What is needed: Below are several records. Retype exactly those lines running from the one with "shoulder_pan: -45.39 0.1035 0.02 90" through the one with "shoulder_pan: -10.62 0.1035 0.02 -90", end lines included, and no others.
*-*-*
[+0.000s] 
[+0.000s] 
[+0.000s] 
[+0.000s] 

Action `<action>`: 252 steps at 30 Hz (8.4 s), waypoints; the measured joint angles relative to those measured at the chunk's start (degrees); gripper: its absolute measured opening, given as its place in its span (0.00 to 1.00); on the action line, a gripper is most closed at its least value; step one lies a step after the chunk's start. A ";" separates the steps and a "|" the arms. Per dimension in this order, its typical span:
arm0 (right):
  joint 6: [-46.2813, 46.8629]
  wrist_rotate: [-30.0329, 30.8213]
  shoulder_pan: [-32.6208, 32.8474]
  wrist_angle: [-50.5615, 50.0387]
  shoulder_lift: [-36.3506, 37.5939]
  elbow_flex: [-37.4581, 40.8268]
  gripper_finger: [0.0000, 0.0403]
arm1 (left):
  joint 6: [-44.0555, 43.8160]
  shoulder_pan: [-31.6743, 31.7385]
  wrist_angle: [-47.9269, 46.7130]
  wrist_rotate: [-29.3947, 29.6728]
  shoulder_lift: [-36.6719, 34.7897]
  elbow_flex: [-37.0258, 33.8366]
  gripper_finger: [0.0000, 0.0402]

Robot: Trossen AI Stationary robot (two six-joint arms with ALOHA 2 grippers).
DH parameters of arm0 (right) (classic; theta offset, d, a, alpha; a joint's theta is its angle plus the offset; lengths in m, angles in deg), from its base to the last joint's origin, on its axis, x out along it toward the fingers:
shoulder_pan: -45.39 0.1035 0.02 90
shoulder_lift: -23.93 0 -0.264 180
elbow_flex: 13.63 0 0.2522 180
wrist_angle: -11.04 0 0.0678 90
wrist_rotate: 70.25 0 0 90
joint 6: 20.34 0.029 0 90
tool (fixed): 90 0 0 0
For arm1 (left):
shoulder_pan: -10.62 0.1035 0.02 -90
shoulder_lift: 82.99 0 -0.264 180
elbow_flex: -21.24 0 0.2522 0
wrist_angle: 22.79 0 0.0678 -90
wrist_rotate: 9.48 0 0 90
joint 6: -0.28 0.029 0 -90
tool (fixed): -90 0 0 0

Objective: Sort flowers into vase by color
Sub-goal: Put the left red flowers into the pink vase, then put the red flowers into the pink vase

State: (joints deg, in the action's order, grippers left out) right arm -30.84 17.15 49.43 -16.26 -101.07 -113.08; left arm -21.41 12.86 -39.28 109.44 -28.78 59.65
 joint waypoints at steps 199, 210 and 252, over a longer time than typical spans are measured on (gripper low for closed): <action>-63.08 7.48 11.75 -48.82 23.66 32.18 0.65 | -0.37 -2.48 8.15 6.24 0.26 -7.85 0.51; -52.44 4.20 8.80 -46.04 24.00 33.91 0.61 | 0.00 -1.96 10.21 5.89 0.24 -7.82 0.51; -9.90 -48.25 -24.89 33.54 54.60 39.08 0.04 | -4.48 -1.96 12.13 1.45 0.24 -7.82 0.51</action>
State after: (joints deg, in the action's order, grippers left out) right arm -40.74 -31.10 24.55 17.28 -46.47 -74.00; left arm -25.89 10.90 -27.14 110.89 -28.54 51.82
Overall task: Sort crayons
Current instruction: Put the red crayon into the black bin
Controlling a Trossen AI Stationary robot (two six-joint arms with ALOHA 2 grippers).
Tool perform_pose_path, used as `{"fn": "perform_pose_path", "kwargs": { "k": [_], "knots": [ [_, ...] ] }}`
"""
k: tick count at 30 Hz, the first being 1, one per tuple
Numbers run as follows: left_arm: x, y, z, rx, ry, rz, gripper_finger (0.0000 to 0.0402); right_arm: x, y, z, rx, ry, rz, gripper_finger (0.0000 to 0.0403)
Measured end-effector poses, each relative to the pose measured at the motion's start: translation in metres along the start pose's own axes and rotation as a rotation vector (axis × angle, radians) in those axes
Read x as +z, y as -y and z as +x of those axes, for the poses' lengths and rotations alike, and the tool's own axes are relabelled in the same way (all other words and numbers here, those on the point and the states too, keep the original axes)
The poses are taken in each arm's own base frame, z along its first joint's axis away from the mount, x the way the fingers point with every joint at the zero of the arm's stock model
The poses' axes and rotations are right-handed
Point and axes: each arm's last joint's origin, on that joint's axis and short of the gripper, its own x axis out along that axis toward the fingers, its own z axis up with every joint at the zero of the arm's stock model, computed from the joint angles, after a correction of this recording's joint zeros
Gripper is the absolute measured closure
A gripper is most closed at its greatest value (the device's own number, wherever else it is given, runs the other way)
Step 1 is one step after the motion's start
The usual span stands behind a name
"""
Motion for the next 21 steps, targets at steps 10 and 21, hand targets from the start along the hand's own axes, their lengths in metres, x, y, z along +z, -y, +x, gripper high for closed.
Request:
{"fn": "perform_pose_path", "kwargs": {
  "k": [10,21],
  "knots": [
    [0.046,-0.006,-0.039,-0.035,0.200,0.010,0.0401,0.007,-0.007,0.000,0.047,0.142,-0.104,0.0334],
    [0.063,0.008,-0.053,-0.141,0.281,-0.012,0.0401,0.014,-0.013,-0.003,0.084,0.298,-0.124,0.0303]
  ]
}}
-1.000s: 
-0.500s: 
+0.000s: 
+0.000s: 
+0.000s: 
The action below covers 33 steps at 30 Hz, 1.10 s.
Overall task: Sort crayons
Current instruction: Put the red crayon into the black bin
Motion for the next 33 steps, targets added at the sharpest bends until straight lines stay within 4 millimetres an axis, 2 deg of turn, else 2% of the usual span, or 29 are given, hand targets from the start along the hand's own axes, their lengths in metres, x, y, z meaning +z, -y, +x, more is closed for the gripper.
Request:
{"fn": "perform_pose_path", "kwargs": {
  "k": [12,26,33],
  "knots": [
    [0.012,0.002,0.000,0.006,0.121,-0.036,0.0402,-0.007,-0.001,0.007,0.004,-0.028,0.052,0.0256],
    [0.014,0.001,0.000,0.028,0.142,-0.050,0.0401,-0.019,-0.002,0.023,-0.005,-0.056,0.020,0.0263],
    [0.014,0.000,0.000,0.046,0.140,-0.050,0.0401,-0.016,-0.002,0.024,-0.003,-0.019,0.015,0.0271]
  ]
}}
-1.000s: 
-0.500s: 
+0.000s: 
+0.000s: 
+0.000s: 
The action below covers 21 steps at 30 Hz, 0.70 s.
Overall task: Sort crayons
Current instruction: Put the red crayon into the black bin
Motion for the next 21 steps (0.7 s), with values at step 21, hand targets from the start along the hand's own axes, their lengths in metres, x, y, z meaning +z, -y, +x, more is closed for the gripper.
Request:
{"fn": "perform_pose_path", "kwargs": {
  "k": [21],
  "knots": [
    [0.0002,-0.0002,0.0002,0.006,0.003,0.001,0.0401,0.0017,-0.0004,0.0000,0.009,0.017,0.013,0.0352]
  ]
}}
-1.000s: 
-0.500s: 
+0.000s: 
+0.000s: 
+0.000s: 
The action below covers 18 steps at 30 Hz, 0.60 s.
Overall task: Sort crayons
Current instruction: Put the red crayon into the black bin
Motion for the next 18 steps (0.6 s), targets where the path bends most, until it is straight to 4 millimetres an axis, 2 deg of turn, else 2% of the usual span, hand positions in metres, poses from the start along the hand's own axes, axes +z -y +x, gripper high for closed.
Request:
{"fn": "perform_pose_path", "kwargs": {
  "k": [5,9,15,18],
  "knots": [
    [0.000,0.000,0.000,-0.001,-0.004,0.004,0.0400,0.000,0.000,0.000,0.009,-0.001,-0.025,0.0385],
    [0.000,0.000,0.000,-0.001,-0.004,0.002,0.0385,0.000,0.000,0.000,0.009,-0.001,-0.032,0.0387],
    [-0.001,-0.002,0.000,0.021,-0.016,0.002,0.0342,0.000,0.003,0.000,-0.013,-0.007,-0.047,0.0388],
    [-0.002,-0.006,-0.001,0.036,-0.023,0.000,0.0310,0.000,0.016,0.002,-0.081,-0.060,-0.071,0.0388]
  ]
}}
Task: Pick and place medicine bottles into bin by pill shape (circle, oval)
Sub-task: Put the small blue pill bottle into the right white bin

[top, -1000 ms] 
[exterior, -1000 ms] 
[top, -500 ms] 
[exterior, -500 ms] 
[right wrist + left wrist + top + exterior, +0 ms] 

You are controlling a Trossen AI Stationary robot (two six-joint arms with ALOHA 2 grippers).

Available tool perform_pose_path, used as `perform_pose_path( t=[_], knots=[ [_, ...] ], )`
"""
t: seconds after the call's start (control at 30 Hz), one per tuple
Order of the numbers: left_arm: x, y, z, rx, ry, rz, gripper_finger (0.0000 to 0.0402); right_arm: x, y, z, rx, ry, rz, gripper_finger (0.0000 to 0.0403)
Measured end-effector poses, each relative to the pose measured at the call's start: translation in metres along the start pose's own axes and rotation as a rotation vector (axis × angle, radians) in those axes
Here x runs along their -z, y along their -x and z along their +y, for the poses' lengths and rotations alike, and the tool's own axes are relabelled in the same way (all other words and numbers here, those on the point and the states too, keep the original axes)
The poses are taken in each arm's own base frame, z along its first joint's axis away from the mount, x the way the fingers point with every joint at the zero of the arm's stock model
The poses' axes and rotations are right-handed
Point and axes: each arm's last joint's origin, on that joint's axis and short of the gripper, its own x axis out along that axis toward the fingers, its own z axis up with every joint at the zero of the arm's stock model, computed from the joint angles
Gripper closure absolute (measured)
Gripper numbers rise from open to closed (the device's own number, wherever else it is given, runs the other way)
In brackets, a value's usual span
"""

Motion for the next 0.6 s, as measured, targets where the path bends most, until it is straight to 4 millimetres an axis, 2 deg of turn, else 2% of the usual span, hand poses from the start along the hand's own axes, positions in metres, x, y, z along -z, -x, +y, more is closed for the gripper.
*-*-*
Answer section:
shoulder_pan: -45.39 0.1035 0.02 90
shoulder_lift: -23.93 0 -0.264 180
elbow_flex: 13.63 0 0.2522 180
wrist_angle: -11.04 0 0.0678 90
wrist_rotate: 70.25 0 0 90
joint 6: 20.34 0.029 0 90
tool (fixed): 90 0 0 0
For arm1 (left):
shoulder_pan: -10.62 0.1035 0.02 -90

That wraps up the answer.